Misskaella is an ugly child, something of a throwback according to the people of the island, when she reaches puberty and discovers that she has power of the local seal colony and can make seal-wives she uses this power to have vengeance for a childhood of slights. This is a multi-narrator tale told with a very deft touch by the author so that even though it is a collection of narratives it comes together and builds a brilliant whole. Lanegan explores male-female relationships via the plot device of selkies, needless to say men don’t come across so well. This is not a love tale, it is sad and spiteful and full of magic.

Overall - This is a great fantasy book and Misskaella’s story is very engaging.

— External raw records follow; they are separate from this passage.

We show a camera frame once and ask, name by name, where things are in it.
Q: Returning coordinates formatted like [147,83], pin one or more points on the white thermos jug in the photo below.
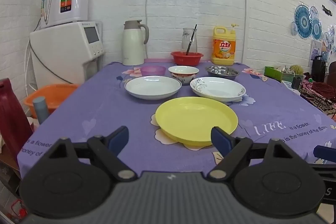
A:
[132,45]

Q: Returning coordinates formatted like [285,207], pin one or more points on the white water purifier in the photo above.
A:
[76,1]

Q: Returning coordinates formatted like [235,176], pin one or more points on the dark red thermos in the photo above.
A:
[13,119]

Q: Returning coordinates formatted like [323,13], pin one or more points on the yellow detergent bottle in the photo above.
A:
[223,52]

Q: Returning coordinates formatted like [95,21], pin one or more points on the plain white plate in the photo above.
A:
[153,87]

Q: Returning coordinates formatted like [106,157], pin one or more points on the cluster of blue paper fans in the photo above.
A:
[303,22]

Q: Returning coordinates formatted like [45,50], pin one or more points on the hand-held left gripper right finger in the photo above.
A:
[221,140]

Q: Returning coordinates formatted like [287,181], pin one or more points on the white plastic tray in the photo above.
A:
[290,87]

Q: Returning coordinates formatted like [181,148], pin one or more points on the red plastic basket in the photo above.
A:
[187,60]

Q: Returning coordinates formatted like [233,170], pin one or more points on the white water dispenser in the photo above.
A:
[63,56]

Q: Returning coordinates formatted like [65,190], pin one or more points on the clear glass jar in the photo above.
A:
[185,41]

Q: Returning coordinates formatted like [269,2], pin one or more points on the stainless steel bowl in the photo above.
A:
[222,72]

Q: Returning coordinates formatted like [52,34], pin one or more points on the green box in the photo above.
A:
[273,73]

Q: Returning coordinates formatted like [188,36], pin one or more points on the black stirring stick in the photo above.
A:
[191,40]

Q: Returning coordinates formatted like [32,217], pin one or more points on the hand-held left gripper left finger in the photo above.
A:
[118,139]

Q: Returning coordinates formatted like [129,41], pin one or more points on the orange plastic basin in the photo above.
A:
[57,95]

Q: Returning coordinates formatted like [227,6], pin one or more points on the black wall sign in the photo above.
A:
[327,10]

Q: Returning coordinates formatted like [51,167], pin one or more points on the yellow plastic plate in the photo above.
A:
[194,119]

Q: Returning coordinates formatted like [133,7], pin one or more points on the white ceramic bowl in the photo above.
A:
[183,74]

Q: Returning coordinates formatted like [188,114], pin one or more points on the purple plastic bowl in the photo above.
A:
[153,71]

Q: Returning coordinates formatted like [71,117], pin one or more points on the black kettle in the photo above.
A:
[318,69]

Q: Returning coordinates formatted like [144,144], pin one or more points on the grey blue cup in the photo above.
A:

Mechanique: A tale of the circus Tresaulti Genevieve Valentine

Brilliant

THE MECHANICAL CIRCUS TRESAULTI
FINEST SPECTACTLE ANYWHERE
MECHANICAL MEN beyond IMAGINATION
Astounding feats of ACROBATICS
The Finest HUMAN CURIOSITIES
The World has ever SEEN
STRONGMEN, DANCING GIRLS
& LIVING ENGINES
FLYING GIRLS, LIGHTER than AIR
MUSIC from the HUMAN ORCHESTRA
BARGAIN ENTERTAINMENT for ONE and ALL


Our story opens with a second person introduction of you visiting the circus and continues with several changes of POV and tense which could be jarring but is very much at the service of the story and the beautifully drawn world building. This is an achingly good story, told with an expert voice. We follow several characters and grow with them to live and love the circus which is like a large dysfunctional family. This is a steampunkesque world, set post collapse, where the circus travels the country but tries never to revisit places, or at least not within living memory. As we progress with the circus we are embroiled in the petty politics of the performers and gradually learn more about the world, getting back stories of the performers. I read this is in one sitting, picking it up in the morning and not able to put it down until it was finished, and what a read it was! Highly recommended.

Some parts of the past cannot be reclaimed, he knows. Better not to raise ghosts.

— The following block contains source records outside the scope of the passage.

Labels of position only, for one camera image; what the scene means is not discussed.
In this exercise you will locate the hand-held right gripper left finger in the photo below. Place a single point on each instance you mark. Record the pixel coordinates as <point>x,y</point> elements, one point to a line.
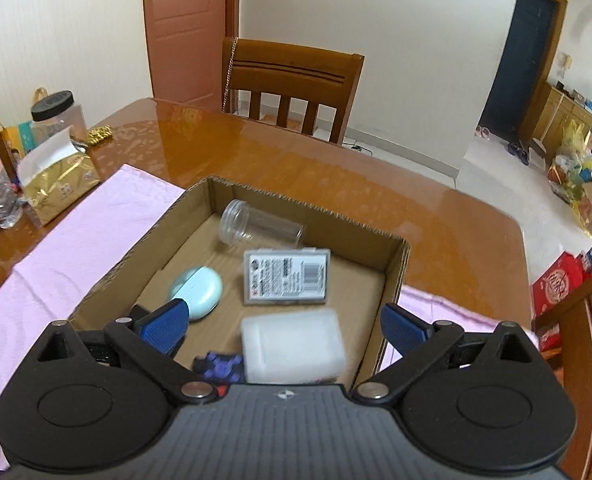
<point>168,322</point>

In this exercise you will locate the red gift box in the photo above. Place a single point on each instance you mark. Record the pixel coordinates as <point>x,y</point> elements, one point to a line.
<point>556,285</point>

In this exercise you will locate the yellow plastic bag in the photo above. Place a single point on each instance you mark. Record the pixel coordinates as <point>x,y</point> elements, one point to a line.
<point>576,140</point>

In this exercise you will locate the white plastic bottle black lid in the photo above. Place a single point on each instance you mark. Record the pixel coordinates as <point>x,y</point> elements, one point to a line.
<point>291,345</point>

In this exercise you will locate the mint green oval case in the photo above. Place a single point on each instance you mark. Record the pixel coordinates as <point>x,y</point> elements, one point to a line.
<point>198,292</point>

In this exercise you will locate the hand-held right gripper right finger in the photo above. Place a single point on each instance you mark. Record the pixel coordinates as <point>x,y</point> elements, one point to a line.
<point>403,329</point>

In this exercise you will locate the wooden chair with solid back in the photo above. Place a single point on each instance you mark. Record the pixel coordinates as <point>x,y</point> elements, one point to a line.
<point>591,350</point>

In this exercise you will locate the pink slippers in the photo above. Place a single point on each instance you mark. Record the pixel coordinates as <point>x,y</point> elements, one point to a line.
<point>483,132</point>

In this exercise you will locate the black toy car red wheels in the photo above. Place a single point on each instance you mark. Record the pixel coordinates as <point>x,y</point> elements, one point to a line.
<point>220,367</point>

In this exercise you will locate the gold tissue pack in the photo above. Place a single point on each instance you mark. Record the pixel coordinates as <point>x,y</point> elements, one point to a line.
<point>60,185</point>

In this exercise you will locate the wall intercom phone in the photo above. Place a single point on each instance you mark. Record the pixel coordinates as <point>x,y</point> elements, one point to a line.
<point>567,61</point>

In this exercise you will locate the pink card pack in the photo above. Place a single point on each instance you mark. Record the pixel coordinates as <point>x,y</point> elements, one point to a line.
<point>286,277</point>

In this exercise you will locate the brown wooden door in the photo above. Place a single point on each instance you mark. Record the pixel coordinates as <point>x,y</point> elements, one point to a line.
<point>185,25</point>

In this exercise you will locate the clear jar black lid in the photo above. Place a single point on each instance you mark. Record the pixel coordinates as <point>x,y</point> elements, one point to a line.
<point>58,115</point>

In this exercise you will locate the wooden chair with slatted back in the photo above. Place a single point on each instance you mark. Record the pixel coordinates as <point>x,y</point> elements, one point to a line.
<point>291,67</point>

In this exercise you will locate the pink cloth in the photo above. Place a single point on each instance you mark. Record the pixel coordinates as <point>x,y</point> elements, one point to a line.
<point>75,240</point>

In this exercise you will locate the dark blue door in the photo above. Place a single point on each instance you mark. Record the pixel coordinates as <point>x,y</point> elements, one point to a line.
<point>521,55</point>

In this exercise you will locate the dark slippers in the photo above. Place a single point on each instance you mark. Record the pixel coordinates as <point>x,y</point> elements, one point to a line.
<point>520,152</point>

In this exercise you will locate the wooden cabinet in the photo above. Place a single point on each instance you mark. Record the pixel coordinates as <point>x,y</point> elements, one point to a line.
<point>551,115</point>

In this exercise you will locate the clear plastic jar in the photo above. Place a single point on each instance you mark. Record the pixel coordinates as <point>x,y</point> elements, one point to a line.
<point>261,225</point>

Overall – Beautiful, painful, joyous, adventurous tapestry to be savoured and devoured and thrust into the hands of all those who share your reading tastes…

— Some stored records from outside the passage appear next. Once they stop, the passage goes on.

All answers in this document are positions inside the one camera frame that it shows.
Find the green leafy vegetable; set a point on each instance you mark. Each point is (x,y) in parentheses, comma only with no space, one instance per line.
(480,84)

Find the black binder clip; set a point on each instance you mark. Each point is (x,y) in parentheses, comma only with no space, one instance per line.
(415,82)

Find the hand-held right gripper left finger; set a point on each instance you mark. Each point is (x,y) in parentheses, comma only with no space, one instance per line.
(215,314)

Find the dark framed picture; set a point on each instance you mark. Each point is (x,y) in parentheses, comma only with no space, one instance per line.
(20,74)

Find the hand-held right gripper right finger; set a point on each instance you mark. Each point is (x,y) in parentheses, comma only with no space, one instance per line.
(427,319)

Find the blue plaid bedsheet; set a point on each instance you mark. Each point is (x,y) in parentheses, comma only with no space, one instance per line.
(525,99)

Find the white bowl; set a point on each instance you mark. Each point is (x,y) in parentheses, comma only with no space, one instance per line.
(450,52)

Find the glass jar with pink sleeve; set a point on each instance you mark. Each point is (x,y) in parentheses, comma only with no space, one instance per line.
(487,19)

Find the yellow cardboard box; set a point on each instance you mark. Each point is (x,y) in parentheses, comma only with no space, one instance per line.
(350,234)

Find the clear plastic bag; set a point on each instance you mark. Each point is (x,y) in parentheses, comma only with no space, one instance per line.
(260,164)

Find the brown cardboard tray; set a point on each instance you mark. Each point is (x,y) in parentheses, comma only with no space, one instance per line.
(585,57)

A room of one’s own Virginia Woolf

Good

A famous feminist polemic based on talks and essays that Woolf created in answer to doing something on women in fiction. Why is there no female equivalent of Shakespeare? She posits the belief that until women have their own money and a room that they can retreat to without having to look after little ones then women were not able to find the time to write. Aphra Behn, George Elliott, the Brontes, Jane Austin and many many more female authors are discussed, some in detail, althouhgh this is a fairly short piece. This is an intelligent and well-argued theory and well worth reading. It was first published in 1928 and it is both interesting and sobering to see how far we have come since women got the vote and were legally allowed to have their own money. It is also galling to see how little we’ve moved on some things, such as the depiction of women in books.